Quelling my impulse to haul him to his feet, twist his good arm behind his back, and propel him into the nearest wall, I inhaled a calming breath. I let it out evenly, with control.
“You don’t get to tell me what risks I’m prepared to assume,” I said.
“I can go back to Little Rock, but you live here.”
“I appreciate your pointing that out to me. Give me your hand.” I was going through my own set of shakes. Stepping outside in my nightgown had chilled me to the bone in all kinds of ways.
Jack reached out with his good hand, and I planted my feet, gripped the hand firmly, and pulled up. His face twisted as he rose to his feet. Standing, he was taller than me, his physical presence dominating. I decided I preferred him on the floor. No. I felt more comfortable with him on the floor.
“You’re freezing!” he said, and stretched out his good arm as if he would gather me to him. My white bathrobe fell off him and crumpled in a dirty heap. The remains of his shirt hung in rags around his shoulders.
“We’re going into the bathroom to work on your wound,” I told him, trying to sound confident. “Can you walk?”
He could, and was sitting on the toilet seat in a few seconds. I got out all my first-aid equipment. I had some sterile water, and some bandages containing powdered antibiotic, and a tube of antibiotic ointment.

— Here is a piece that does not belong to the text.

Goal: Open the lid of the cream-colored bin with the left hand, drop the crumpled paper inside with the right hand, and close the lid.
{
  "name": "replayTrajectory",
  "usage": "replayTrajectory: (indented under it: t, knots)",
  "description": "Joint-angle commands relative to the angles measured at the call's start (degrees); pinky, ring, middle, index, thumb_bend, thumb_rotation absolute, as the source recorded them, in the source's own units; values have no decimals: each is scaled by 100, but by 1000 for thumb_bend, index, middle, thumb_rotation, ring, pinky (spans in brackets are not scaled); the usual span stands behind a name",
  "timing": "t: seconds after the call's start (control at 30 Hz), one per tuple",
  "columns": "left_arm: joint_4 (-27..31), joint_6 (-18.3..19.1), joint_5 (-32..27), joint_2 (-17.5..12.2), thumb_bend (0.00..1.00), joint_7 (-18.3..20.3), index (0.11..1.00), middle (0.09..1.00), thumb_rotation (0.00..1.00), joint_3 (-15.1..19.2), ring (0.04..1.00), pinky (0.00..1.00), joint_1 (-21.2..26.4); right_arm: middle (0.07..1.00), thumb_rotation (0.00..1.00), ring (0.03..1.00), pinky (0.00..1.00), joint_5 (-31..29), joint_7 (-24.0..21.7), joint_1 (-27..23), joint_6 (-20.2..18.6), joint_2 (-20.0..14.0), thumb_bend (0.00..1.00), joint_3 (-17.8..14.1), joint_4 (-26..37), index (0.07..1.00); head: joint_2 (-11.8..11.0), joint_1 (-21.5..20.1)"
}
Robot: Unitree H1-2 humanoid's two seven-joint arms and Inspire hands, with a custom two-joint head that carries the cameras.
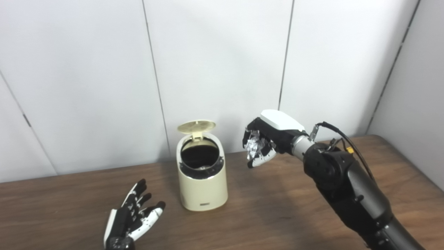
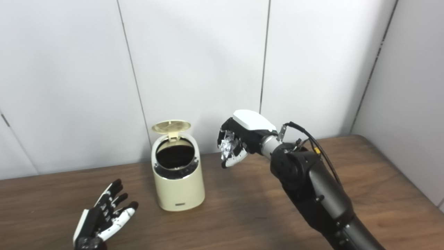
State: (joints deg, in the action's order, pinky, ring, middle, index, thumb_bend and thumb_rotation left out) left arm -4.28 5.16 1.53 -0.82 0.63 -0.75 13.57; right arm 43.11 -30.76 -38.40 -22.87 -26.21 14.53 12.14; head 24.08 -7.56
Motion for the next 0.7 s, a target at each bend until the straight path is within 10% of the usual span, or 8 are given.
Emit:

I had a lot of gauze and some tape. The Lily Bard MASH unit for wounded detectives.
The sterile water was even in a squirt bottle.
I worked the rest of the shirt off Jack, tried not to be distracted by his resulting bareness, and draped him with my oldest towels. I swept his half-dry hair over onto his sound shoulder. I assumed nurses and doctors learned how to detach themselves from touching people so intimately; I had not. This felt very personal to me.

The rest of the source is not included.